Jira ServiceDesk - Customers and issue collector permissions

Nicolas PR
Contributor
January 9, 2019

We are trying to get the issue collector of a ServiceDesk project accessible and functionnal for our logged (in Jira) customers. The collector is accessible through our webapp

1 - Theses Customers have a Jira Account (as ServiceDesk customers, without licences software or servicedesk)


2 - In the JIRA documentation of the issue collector, I see the user has to be authorized to "Create an issue in the project" to be recognized as Reporter of the issue.  (if not we used a standard reporter user)

3 - After adding the permission "Create issue" for the role "ServiceDesk Customer" (in correct project permission scheme), the collector still not set our user as reporter of the issue.

Is somebody faces the same issue ?

1 answer

0 votes
Andy Heinzer
Atlassian Team
Atlassian Team members are employees working across the company in a wide variety of roles.
January 14, 2019

The issue collector is a Jira Core feature.  It wasn't designed with Service Desk in mind.  That said it is possible to use it in Service Desk, but there are somethings to know about trying to do this.

Service Desk customers are not licensed users in Jira.  Their only access to create requests is via the customer portal and/or sending email to a specific mailbox (project settings permitting).   In either of those two methods, Jira isn't just creating an issue, but it's also setting a "request type".  Request type is a special field specific to Service Desk projects.  Core and Software projects don't use this specific field.  The issue collector can't set that specific field either.  So while you can use the issue collector to create issues in a service desk project, it can't set the request types for issues in that project.   This distinction is important to understand why this doesn't work the way you would expect.  When Jira issues don't have a request type set in a service desk project, lots of Service Desk specific functionality does not work (ie SLA times, customer notifications, etc).

What you could do is set the issue collector to have a default reporter.  However that default reporter will need to be an account that has a licensed Jira user account in order to be able to at least create the issue in that project first.  From there could use the steps in Automatically set Customer Request Type When Issue is Created via JIRA.  This KB explains how you can use Service Desk automation to make sure that all issues in that project have a request type set.

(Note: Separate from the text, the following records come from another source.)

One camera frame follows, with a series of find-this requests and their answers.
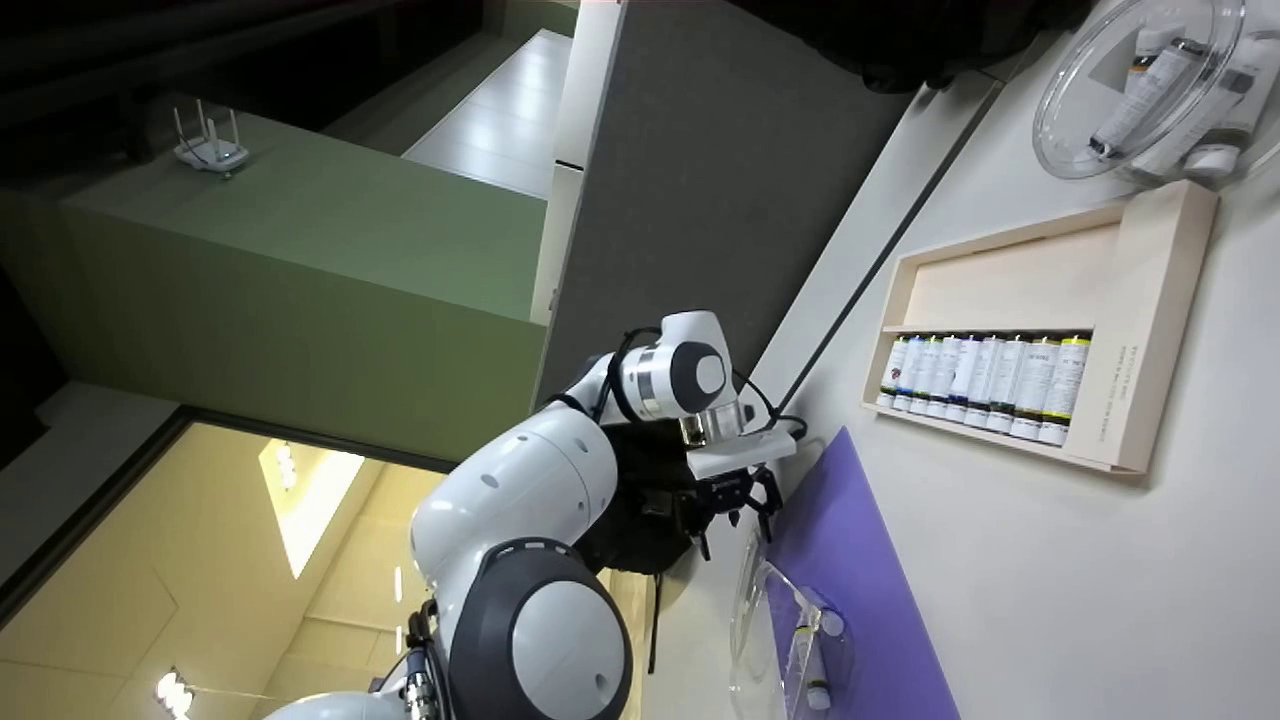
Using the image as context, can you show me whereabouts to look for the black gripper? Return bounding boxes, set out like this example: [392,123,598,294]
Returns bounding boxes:
[640,465,784,554]

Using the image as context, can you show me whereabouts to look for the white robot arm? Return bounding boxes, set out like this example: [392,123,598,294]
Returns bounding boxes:
[266,314,796,720]

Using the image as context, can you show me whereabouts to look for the purple paper sheet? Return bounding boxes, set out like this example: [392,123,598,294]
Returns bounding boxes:
[762,431,960,720]

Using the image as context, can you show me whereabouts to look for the row of white paint tubes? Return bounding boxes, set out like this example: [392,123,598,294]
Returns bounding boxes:
[875,332,1092,450]

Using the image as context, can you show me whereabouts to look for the green cabinet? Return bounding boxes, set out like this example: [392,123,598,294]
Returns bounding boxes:
[55,121,544,457]

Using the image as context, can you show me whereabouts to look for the wooden paint tube tray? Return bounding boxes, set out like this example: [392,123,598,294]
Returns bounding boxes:
[864,181,1215,479]

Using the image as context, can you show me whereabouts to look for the white wifi router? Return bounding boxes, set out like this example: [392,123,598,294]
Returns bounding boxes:
[173,106,250,176]

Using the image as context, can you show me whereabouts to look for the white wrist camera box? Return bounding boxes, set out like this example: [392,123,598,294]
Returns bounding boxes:
[681,400,804,479]

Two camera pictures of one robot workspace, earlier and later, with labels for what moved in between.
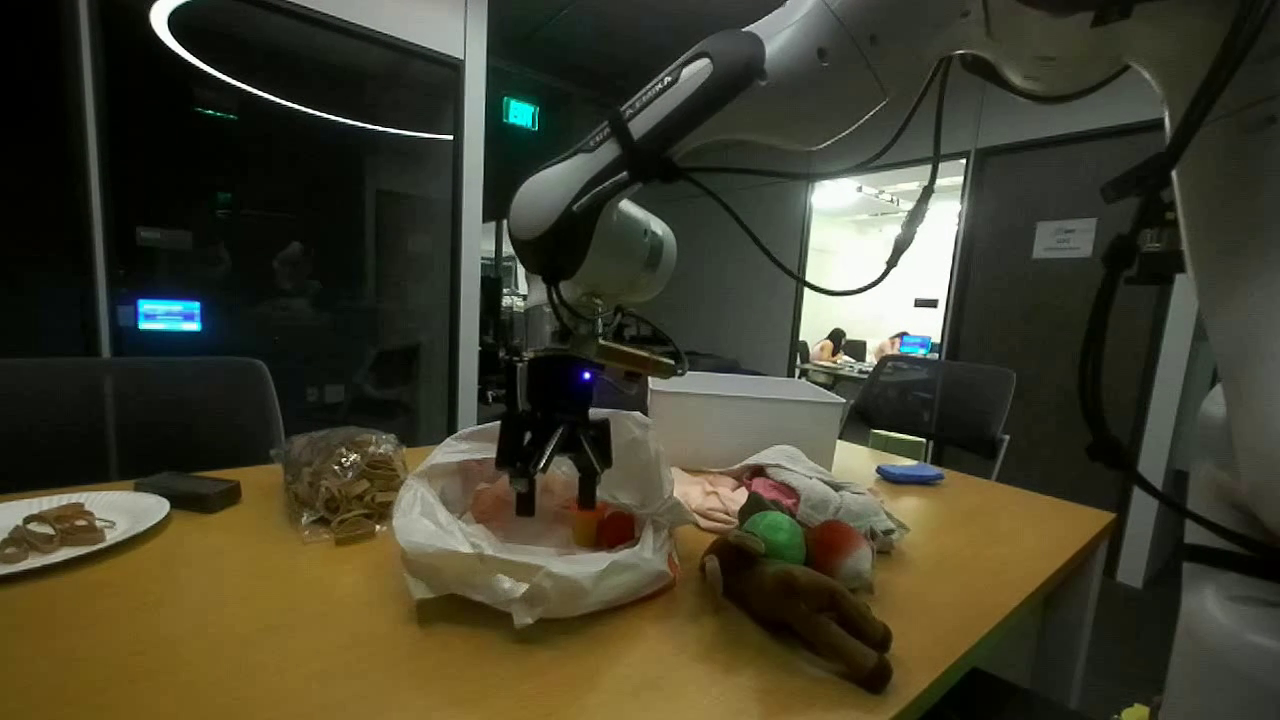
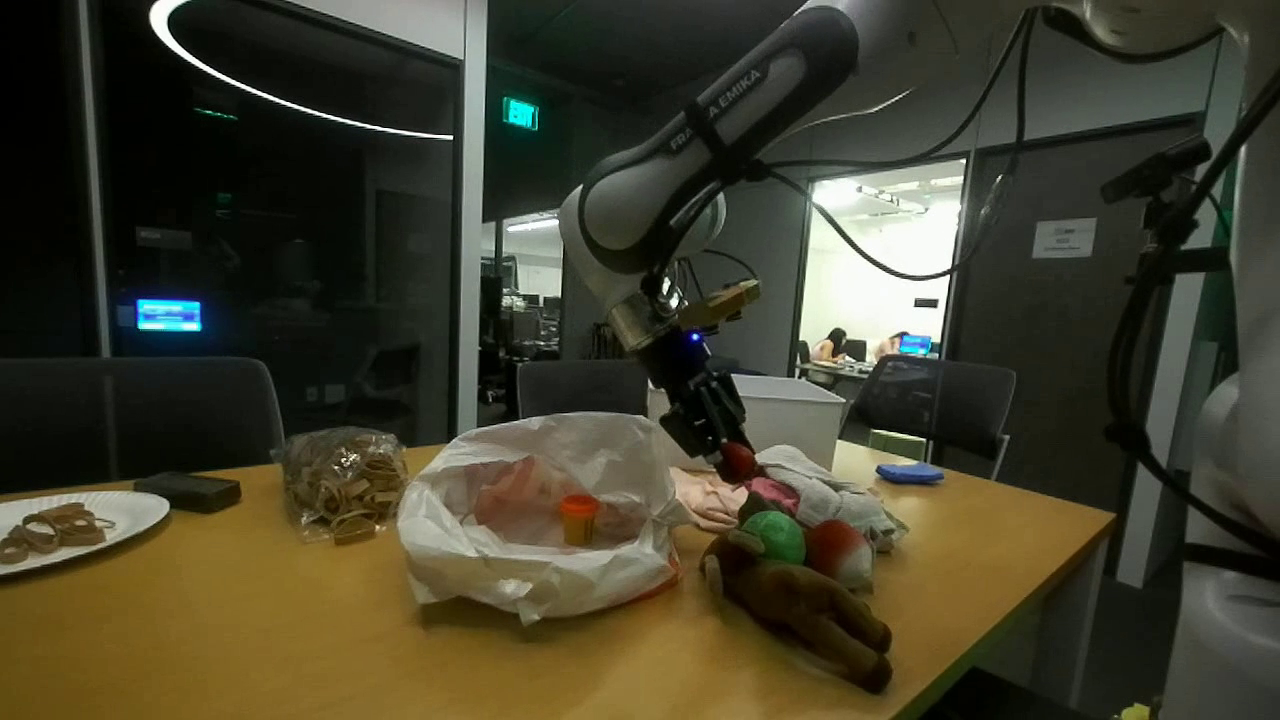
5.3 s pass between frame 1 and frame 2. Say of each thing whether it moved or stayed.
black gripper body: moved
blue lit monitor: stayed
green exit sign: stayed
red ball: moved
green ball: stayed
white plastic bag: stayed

The major drawback I see of this is while you can create service desk issues this way, the person that is filing the report won't be directly associate with this issue.  Since they are not technically the reporter they wouldn't get any notifications about this request, unless the Agent were to change the reporter after the fact or add that user to the request participant field.

Pedro Fonseca July 30, 2019

Hi Andy,

Although I can understand this is the way the tool works, why is the issue collector showing up in Service Desk projects if it doesn't fit the purpose?

Or simply inform about what you described?

You create features and make them available, but only work in portions of your products.

Worthless.

Andy Heinzer
Atlassian Team
Atlassian Team members are employees working across the company in a wide variety of roles.
July 30, 2019

Hi Pedro,

Issue collectors in Jira were created before Service Desk even existed.  Service Desk is a plugin for Jira.  It adds addition fields, features, etc.  The fields that would need to be updated in such a Jira issue to make it seen as a true Service Desk request simply are not available to the issue collector to be updated.   It would require a code change to the issue collectors to be able to do this natively.

There are a pair of existing feature requests to add that ability to the issue collector in

Both of these requests have been around for 4 and 5 years respectively.  However throughout that time, they have gained less than 10 votes each.  That tends to prioritize their implementation a lot lower than many other features in high demand.   If you're interested to see what the Jira Core Server team and Jira Service Desk Server teams are working on, I'd recommend checking out the updated dashboard on https://jira.atlassian.com/secure/Dashboard.jspa

In the meantime, it is still possible to utilize Service Desk's own automation rules in order to update the request types field for these issues created by an issue collector.  Steps to do this are in Automatically set Customer Request Type When Issue is Created via JIRA

I hope this helps.

Andy

Pedro Fonseca July 31, 2019

Hi Andy,

As I mentioned on my post, I understand the limitations for Service Desk, but if that's the case inform customers of its limitations.

I had to dig into several forums to find the information about the Service Desk Request Type, which would cause the issue.

On the other hand, I made a few more tests and in fact the functionality actually works for Service Desk, but there's something wrong with it anyway, because if I used my user to generate the Issue from the Issue Collector it actually adds my user as the Reporter, but if I use a username from a Customer, which has been granted the permission to Create Issue in this project, I get an error message.

This leads me to think that the Issue Collector only works if the user has a JIRA Service Desk application access, otherwise it won't.

Last but not least, to my understanding, JIRA Service Desk is no longer a plugin, but a product on its own. One might say that because it started as a plugin, the way it was built, has limitations which are complicated to overcome, which I understand.

Thanks for your quick feedback and follow-up and don't take me wrong, I love Atlassian products and manage several of them, and I am aware of the amount of features which are on your plate, but information should be available and it ain't.